Exercise directions
Say how many lines of the listing below include "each". Write only that number.
----- Data segment
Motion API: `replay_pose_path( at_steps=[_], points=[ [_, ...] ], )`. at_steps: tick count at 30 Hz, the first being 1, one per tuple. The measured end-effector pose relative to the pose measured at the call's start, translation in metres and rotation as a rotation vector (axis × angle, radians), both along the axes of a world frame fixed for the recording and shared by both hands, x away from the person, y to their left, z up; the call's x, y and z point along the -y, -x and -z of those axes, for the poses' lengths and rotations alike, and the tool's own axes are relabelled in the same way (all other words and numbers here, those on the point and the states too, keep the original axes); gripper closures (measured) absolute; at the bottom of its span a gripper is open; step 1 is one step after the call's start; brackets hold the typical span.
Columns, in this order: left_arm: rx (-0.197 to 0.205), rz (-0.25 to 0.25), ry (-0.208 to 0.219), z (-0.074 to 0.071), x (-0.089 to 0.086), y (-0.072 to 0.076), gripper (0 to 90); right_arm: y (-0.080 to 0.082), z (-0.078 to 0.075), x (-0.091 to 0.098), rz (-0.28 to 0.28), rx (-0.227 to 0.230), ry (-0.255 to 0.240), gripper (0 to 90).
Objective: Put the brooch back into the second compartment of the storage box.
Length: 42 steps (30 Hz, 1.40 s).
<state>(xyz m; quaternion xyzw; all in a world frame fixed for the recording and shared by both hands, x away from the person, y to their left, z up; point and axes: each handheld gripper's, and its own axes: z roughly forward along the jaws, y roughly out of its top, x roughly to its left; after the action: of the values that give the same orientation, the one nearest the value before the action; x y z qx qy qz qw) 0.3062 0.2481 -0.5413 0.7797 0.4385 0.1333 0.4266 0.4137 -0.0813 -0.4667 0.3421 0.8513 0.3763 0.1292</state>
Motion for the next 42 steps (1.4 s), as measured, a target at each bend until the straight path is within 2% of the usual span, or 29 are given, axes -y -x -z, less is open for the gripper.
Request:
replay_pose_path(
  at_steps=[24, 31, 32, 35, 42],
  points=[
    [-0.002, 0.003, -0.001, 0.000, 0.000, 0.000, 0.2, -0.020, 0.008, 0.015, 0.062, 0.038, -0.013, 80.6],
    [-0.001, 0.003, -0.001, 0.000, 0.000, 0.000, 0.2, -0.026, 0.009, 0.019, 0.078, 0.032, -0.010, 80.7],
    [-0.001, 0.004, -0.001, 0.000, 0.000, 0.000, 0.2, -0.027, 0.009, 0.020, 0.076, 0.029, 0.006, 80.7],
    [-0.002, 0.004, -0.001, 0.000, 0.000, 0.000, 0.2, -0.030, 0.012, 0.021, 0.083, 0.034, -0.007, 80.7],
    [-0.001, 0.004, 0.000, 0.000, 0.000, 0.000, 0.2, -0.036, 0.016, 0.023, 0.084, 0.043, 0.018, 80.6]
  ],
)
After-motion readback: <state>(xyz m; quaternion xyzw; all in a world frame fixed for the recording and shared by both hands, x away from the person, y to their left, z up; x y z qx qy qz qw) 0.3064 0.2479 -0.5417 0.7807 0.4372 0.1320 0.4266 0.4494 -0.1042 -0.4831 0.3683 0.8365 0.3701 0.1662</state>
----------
Result of this exercise
2